**Given records**:
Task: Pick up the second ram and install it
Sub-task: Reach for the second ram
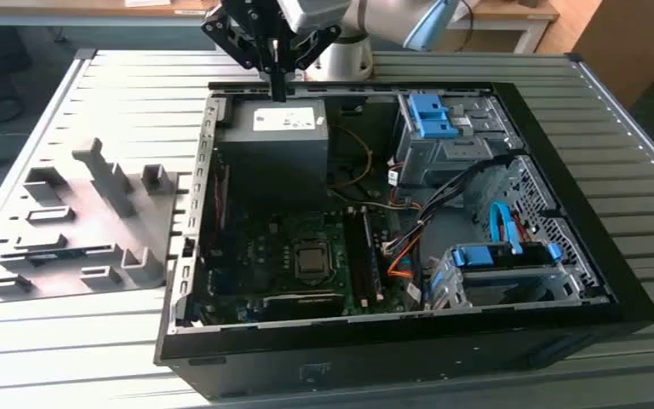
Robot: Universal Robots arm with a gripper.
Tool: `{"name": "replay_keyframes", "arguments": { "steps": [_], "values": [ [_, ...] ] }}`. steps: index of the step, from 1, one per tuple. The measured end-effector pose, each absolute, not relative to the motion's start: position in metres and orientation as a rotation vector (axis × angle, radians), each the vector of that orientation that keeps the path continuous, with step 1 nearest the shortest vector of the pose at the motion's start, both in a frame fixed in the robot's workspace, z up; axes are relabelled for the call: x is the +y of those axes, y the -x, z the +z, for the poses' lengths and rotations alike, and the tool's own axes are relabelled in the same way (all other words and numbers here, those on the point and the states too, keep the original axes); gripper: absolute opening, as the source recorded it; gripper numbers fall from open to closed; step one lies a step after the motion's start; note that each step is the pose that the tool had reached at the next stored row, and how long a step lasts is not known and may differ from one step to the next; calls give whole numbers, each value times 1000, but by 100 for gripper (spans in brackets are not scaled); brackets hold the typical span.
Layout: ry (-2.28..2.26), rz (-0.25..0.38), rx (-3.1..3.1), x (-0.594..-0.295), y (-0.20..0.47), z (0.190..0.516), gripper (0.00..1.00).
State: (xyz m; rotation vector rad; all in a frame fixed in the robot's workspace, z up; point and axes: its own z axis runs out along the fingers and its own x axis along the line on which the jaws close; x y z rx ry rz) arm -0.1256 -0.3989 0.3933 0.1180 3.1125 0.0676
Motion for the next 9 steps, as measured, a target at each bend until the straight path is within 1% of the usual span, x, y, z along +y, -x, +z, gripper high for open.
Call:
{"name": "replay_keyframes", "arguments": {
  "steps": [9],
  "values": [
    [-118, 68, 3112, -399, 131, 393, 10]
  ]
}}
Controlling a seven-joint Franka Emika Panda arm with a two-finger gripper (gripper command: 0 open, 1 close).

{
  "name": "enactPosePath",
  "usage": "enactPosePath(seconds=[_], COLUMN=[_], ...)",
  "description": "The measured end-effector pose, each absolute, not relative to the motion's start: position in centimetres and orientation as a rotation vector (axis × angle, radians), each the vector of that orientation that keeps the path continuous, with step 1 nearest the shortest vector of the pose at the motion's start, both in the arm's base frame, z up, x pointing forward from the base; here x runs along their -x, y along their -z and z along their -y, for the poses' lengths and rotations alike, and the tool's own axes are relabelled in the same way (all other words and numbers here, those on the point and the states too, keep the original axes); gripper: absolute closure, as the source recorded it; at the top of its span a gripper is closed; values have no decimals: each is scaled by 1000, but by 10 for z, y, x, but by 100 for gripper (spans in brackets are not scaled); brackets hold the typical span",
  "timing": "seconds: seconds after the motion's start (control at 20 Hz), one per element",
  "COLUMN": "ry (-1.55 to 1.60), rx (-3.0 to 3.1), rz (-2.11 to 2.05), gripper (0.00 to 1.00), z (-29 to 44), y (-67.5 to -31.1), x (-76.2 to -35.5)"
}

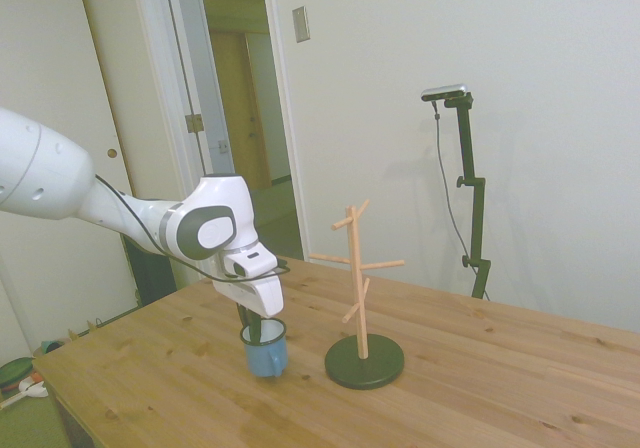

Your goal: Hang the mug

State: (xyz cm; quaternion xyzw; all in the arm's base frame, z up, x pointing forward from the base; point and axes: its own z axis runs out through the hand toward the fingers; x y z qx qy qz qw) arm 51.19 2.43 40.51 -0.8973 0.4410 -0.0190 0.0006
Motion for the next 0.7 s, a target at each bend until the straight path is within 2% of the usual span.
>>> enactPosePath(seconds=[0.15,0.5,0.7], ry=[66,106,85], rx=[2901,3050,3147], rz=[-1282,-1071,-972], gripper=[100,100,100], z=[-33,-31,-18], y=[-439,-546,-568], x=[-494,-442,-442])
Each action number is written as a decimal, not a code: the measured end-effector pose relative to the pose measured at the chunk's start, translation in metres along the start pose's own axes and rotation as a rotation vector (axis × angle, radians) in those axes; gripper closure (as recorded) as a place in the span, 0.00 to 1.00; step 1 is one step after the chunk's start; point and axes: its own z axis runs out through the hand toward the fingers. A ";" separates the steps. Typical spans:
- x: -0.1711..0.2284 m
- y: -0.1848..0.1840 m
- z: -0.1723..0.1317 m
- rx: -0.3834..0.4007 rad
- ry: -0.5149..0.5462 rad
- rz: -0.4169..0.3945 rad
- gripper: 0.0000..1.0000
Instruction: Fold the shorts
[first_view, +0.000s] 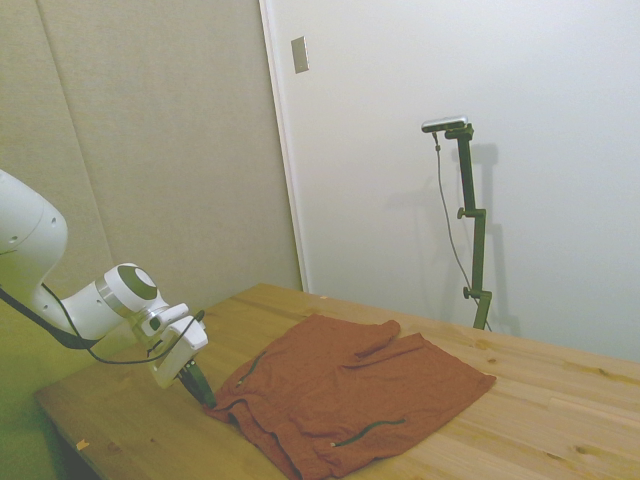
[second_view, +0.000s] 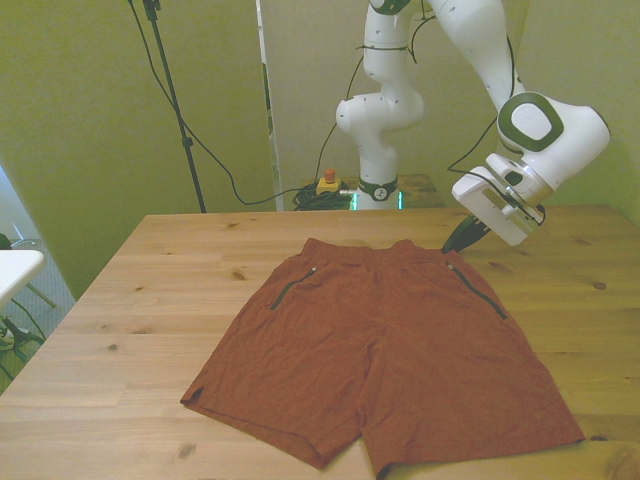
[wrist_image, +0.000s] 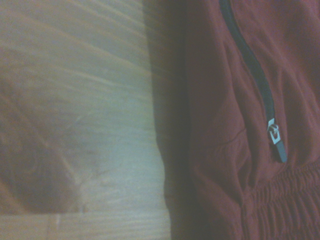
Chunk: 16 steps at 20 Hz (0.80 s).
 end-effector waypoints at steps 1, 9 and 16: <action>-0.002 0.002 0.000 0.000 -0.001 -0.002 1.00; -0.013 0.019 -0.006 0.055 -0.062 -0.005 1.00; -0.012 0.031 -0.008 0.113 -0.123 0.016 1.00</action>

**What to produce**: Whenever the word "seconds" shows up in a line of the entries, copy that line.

**Written answer**:
  "usage": "enactPosePath(seconds=[_], COLUMN=[_], ...)",
  "timing": "seconds: seconds after the motion's start (control at 20 Hz), one per element",
>>> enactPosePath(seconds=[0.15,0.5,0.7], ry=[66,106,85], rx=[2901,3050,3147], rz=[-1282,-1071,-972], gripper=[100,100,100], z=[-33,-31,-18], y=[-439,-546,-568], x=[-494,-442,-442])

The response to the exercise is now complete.